It should be appreciated that in the various embodiments described above, an
external medical monitoring and treatment device has been described which may not
only provide life saving defibrillation or cardioversion therapy, but may also provide
a wide variety of different pacing regimens. Because the medical monitoring and
treatment device can monitor a patient's intrinsic cardiac activity, the patient's
thoracic impedance, and other physiological parameters of the patient, the device may
be configured to recommend various settings to a medical professional for review and
approval.
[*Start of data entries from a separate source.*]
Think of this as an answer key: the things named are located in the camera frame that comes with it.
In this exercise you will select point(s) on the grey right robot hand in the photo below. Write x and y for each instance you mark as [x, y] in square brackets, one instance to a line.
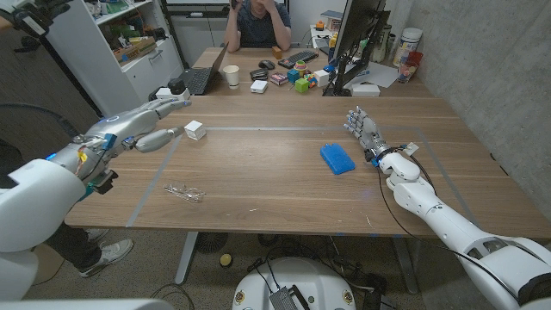
[369, 133]

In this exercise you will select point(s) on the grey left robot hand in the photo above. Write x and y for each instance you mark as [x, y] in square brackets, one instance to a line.
[125, 125]

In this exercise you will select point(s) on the clear glasses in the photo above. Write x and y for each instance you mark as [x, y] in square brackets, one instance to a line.
[189, 194]

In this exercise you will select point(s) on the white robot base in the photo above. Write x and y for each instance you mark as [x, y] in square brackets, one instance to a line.
[297, 275]

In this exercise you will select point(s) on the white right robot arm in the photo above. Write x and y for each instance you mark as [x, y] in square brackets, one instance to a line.
[452, 228]

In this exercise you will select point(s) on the operator forearm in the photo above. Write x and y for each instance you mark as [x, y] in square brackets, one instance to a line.
[5, 23]

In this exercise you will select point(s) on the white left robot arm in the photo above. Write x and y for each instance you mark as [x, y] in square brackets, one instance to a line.
[34, 202]

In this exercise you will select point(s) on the blue case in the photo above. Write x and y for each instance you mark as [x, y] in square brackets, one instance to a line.
[337, 159]

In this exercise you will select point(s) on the white block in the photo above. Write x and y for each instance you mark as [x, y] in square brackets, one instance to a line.
[195, 130]

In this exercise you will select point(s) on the small brown wooden block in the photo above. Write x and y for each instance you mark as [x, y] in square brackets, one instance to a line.
[276, 52]

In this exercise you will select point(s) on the long white box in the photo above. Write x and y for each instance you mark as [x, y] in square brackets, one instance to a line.
[365, 90]

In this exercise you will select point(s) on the white shelf cabinet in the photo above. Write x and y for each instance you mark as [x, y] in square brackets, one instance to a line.
[107, 82]

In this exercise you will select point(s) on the white power strip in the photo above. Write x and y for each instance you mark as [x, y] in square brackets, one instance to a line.
[163, 93]

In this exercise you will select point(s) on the white paper sheet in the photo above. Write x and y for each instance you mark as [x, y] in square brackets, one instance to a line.
[379, 75]

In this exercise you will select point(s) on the black power adapter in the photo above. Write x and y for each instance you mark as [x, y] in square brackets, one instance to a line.
[176, 85]

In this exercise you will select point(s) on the clear plastic cup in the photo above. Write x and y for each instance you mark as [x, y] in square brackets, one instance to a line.
[405, 72]

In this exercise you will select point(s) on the white cube box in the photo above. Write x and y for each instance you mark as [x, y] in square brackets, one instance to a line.
[321, 78]

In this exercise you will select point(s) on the cardboard box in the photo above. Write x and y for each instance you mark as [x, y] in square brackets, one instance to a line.
[133, 51]

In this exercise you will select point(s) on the colourful puzzle cube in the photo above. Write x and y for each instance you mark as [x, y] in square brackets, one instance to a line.
[311, 80]

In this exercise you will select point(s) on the green cube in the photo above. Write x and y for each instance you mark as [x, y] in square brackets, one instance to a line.
[301, 85]

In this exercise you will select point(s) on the black laptop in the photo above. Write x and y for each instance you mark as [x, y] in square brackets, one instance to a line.
[198, 79]

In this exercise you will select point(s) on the blue bottle yellow cap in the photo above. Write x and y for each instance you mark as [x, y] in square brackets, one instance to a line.
[332, 53]

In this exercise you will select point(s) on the dark glass jar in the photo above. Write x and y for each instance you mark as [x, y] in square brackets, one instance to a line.
[381, 45]

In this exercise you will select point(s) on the teal cube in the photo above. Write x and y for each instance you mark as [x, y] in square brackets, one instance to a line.
[293, 76]

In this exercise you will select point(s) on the colourful stacking toy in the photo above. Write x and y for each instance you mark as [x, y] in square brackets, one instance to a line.
[300, 66]

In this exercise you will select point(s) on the white canister blue print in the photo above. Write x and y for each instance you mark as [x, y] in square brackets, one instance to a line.
[408, 43]

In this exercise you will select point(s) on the black keyboard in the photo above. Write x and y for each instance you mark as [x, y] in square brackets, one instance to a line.
[298, 59]

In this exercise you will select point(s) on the pink card box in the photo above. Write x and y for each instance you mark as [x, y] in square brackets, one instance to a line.
[279, 78]

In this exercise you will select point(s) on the black monitor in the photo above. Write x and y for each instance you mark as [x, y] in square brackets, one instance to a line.
[355, 21]

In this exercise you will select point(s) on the white paper cup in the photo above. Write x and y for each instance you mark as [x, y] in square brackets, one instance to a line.
[231, 76]

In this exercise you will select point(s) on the orange gadget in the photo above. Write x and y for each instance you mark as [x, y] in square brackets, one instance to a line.
[320, 25]

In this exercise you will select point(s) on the small white flat box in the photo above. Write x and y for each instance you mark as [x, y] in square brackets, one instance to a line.
[258, 86]

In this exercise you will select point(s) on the black computer mouse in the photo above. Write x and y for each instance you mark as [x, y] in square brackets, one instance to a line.
[267, 64]

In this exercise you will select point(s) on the standing person dark trousers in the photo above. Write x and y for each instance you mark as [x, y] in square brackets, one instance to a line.
[69, 247]

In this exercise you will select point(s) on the grey table leg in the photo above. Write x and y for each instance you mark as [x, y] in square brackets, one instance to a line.
[186, 258]
[405, 267]

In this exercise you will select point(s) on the black wrist tracker device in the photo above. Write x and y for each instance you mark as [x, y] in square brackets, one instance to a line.
[32, 19]

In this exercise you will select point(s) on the black round floor fan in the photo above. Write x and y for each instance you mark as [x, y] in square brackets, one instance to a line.
[212, 242]

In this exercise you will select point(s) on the seated person dark shirt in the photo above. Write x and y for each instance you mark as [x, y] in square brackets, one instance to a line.
[258, 30]

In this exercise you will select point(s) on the black power brick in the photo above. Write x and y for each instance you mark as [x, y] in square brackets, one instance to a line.
[375, 290]

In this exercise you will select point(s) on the yellow ball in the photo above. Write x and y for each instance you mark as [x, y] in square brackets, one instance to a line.
[226, 260]

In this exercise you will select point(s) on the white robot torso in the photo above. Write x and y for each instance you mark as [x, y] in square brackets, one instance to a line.
[86, 305]

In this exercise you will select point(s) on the grey finned module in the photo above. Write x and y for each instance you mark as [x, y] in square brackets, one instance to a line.
[284, 299]
The various settings that may be recommended may include a
recommended base pacing rate, a recommended hysteresis rate, a recommended antitachyarrhythmic
pacing rate, a recommended energy level (or initial energy level if
capture management is used), a recommended blanking interval, and/or refractory
period, and a recommended sensitivity threshold. In the case of a medical monitoring
and treatment device such as the LifeVest® cardioverter defibrillator, this initial
recommendation may be performed when the patient is being fitted for and trained on
the use of the device.
Although the ability to recommend such settings to a medical professional for
their review and approval is particularly well suited to a medical monitoring and
treatment device, such as the LifeVest® cardioverter defibrillator, such functionality
could also be implemented in an Automated External Defibrillator (AED) or an
Advanced Life Support (ALS) type of defibrillator, such as the M Series defibrillator,
R Series ALS defibrillator, R Series Plus defibrillator, or E Series defibrillator
manufactured by the Zoll Medical Corporation of Chelmsford MA. It should be
appreciated that monitoring the patient' s intrinsic cardiac activity and other
physiological parameters and making recommendations to a trained medical
professional for their review and approval (or possible modification) could reduce the
amount of time that is spent manually configuring such devices prior to use on the
patient.
Having thus described several aspects of at least one embodiment of this
invention, it is to be appreciated various alterations, modifications, and improvements
will readily occur to those skilled in the art. Such alterations, modifications, and
improvements are intended to be part of this disclosure, and are intended to be within
the scope of the invention. Accordingly, the foregoing description and drawings are
by way of example only.

What is claimed is:
CLAIMS
1. A non-invasive bodily-attached ambulatory medical monitoring and treatment
device comprising:
a battery;
at least one therapy electrode coupled to the battery;
a memory storing information indicative of a patient' s cardiac activity; and
at least one processor coupled to the memory and the at least one therapy
electrode and configured to:
identify a cardiac arrhythmia within the information; and
execute at least one pacing routine to treat the identified cardiac
arrhythmia.
2. The device according to claim 1, wherein the cardiac arrhythmia includes
bradycardia and the at least one pacing routine is configured to:
determine that a first interval has passed without detection of a heart beat; and
apply, responsive to determining that the first interval has passed, a pacing
pulse via the at least one therapy electrode.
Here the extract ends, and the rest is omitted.